======== Provided material

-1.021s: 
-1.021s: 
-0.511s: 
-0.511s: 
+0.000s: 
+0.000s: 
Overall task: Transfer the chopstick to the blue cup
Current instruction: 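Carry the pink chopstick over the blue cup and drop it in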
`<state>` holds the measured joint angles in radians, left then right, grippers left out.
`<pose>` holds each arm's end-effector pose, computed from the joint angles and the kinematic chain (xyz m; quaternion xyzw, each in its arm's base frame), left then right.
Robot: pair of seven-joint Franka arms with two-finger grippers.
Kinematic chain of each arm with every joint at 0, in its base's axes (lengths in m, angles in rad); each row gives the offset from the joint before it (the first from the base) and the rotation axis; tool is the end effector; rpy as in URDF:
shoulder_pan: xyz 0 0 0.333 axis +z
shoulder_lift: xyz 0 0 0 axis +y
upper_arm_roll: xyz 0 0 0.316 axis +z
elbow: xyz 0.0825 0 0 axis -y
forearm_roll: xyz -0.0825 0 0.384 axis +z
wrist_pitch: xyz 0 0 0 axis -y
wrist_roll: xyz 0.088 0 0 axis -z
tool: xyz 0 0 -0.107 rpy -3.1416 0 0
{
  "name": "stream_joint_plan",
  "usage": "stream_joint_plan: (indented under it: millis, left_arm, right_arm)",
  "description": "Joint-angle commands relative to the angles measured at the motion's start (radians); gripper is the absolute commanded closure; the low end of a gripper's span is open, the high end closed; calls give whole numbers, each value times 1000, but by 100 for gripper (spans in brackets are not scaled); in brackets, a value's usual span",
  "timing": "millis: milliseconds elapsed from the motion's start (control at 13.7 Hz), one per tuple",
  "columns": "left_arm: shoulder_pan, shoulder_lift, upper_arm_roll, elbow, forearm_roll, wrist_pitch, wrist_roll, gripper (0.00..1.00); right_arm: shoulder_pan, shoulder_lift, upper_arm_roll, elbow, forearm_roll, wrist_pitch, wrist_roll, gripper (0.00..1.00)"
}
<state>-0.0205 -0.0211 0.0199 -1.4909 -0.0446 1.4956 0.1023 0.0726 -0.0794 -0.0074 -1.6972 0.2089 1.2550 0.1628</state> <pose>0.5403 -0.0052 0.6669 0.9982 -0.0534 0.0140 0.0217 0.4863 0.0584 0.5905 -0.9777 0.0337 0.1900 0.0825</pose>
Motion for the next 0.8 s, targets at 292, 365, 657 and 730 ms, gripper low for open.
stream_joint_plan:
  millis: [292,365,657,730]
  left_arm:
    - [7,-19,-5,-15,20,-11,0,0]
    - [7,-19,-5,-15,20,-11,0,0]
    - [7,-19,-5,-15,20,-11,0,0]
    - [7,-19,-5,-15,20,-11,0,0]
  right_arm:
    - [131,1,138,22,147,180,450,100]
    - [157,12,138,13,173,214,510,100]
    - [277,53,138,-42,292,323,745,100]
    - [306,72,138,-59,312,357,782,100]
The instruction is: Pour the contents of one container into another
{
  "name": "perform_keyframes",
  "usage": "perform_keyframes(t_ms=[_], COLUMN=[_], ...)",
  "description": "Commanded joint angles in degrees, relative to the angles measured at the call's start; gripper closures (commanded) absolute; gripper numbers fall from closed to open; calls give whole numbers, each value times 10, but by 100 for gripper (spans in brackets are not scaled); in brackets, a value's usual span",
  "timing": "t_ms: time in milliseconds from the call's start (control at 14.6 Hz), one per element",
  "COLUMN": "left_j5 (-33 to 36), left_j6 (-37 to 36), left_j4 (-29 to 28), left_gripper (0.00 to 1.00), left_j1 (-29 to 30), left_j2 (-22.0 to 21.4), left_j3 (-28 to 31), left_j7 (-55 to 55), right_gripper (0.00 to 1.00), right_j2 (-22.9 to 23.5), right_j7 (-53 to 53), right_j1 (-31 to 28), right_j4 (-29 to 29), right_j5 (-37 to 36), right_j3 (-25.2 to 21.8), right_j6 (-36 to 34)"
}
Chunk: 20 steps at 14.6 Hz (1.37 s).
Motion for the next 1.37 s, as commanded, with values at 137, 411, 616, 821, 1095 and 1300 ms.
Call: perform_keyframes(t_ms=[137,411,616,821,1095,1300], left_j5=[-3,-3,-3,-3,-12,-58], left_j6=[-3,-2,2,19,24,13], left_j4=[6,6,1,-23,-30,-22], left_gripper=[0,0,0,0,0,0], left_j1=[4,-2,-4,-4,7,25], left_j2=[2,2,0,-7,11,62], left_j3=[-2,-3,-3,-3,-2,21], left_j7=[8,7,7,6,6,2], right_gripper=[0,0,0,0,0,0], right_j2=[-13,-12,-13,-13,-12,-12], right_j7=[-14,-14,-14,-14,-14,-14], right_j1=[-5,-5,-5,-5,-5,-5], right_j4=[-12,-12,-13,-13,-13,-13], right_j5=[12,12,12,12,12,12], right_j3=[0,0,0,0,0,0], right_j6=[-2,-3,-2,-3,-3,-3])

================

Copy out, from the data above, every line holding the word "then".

Exercise answer:
`<state>` holds the measured joint angles in radians, left then right, grippers left out.
`<pose>` holds each arm's end-effector pose, computed from the joint angles and the kinematic chain (xyz m; quaternion xyzw, each in its arm's base frame), left then right.

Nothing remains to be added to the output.